Tuesday, April 6, 2010

Block #20 in the Machine Quilting Challenge

Good Morning,

I truly hope all of you are enjoying this challenge as much as I am. I'm really jazzed about creating this book of designs. It will be a great reference for me and my students both.

I'm also very pleased with the base fabric that I'm using. It's a woven solid by Kaufman (I purchased it here in Denver at Fancy Tiger). It's a little heavier than regular quilter's cotton and comes in some great colors. It's nice way to show off machine quilting and nice to paint on too.
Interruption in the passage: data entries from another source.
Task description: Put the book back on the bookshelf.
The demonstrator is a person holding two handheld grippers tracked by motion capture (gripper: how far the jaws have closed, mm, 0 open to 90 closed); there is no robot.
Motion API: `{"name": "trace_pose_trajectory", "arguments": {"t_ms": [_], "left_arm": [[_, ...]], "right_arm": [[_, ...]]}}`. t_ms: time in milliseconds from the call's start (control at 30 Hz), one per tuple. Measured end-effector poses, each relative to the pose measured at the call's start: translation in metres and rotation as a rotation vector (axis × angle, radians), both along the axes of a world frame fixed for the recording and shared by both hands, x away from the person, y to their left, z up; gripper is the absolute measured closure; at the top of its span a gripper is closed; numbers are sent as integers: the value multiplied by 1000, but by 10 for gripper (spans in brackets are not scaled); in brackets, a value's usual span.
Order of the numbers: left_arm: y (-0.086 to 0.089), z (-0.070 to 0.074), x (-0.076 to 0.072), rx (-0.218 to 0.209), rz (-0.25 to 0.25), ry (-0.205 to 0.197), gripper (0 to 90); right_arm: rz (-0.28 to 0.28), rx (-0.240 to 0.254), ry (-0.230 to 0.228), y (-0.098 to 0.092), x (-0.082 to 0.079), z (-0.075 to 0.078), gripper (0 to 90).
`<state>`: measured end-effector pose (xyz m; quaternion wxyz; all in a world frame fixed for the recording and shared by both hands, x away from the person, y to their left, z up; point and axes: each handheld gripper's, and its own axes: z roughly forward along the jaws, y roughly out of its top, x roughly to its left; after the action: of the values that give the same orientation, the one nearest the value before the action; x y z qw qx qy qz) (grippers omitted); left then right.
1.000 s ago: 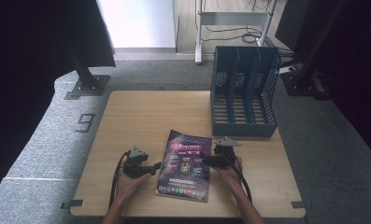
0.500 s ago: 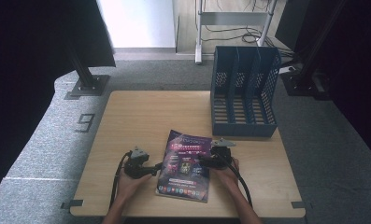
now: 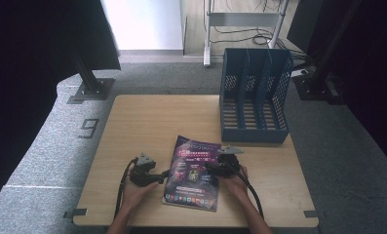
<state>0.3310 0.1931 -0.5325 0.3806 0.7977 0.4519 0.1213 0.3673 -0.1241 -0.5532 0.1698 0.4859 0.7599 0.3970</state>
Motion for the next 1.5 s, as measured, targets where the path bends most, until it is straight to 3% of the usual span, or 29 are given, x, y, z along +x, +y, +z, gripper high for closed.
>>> {"name": "trace_pose_trajectory", "arguments": {"t_ms": [333, 733, 1167, 1500], "left_arm": [[-2, 4, 2, -10, 14, -23, 276], [-24, 10, 16, -16, -10, -47, 276], [-45, -1, 29, -14, -20, -34, 271], [-50, -3, 36, -5, -3, -18, 263]], "right_arm": [[-9, 0, -1, 0, -2, 0, 255], [-9, -3, -2, 0, -2, 0, 257], [-12, -5, -4, 0, -3, 0, 260], [-13, -4, -3, 0, -3, 0, 262]]}}
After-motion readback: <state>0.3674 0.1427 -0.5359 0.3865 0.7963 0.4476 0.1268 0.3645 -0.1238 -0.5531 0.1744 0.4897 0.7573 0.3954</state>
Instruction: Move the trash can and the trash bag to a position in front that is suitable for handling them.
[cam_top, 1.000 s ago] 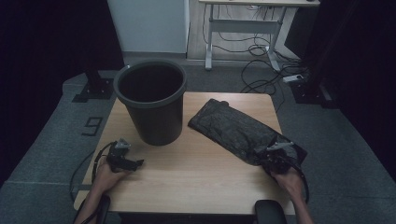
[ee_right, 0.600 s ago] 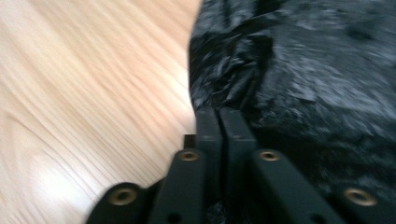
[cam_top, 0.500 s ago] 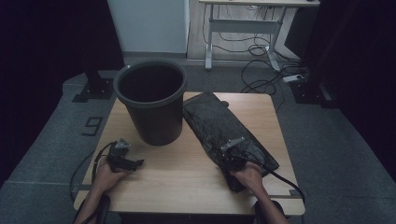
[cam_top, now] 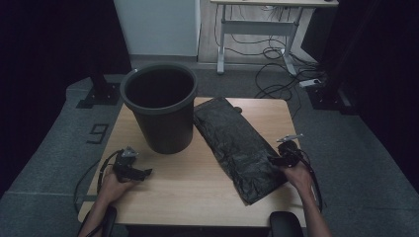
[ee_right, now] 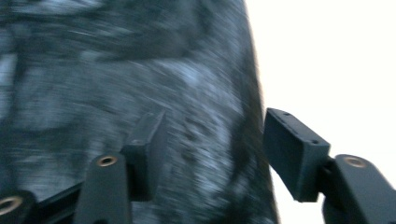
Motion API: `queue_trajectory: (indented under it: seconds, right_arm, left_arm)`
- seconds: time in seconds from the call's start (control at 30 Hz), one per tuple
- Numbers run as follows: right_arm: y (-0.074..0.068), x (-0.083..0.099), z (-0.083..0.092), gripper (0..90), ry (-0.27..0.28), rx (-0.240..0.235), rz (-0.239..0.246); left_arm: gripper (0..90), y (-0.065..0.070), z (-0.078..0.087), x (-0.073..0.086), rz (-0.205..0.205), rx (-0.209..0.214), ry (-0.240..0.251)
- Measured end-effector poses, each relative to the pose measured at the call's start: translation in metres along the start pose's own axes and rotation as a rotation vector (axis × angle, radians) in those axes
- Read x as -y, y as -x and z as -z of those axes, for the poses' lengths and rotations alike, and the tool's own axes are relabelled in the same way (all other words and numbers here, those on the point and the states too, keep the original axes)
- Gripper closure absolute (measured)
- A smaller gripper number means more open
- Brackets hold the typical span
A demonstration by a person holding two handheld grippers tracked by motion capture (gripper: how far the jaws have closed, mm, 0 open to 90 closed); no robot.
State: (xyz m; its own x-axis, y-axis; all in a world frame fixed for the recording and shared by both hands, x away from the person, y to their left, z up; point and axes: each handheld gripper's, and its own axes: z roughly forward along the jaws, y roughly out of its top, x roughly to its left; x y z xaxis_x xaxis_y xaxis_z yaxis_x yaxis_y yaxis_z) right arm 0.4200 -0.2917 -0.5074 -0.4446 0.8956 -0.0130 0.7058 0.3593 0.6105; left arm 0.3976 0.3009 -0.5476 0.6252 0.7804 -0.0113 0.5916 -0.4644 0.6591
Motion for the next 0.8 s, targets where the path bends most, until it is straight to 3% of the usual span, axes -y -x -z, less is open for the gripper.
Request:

Here is today's new stitch-out; Random Swirls. It features curves and lots of them. One of the hardest things to learn when you begin doing swirls of any sort is leaving yourself enough room on the inside of the swirl to be able to stitch back out again. This is one that you really need to practice on with doodling first! Remember when you doodle to use exaggerated arm movements to simulate the moving of the quilt. You will want to make swirls in a variety of sizes that curve in both directions. Study the photo above and see how the 'V' is used, tucked in between swirls to help you change directions and fill in space. I include swirls that are as large as a silver dollar and as small as a nickle.

Begin by making a dollar size swirl in the center of your square, curling in then changing direction and curling back out again. As you come out of the swirl stitch away from the swirl and curve in the opposite direction and make a second, smaller swirl. Swirl in then swirl out. This will essentially make an 'S' curve.

As you stitch out of the second swirl, decide where you will place the next swirl and stitch it. To make this stitch-out look nice and tidy, the swirls need to be tucked closely together. To change direction so that ones swirl is rotating in the opposite direction from the one next to it, stitch a 'V' into the crook between two adjacent swirls then begin the curve. These 'V's' help fill in space too, keeping the stitch distance consistent.

Once you get good at this stitch-out, you'll be using it all the time!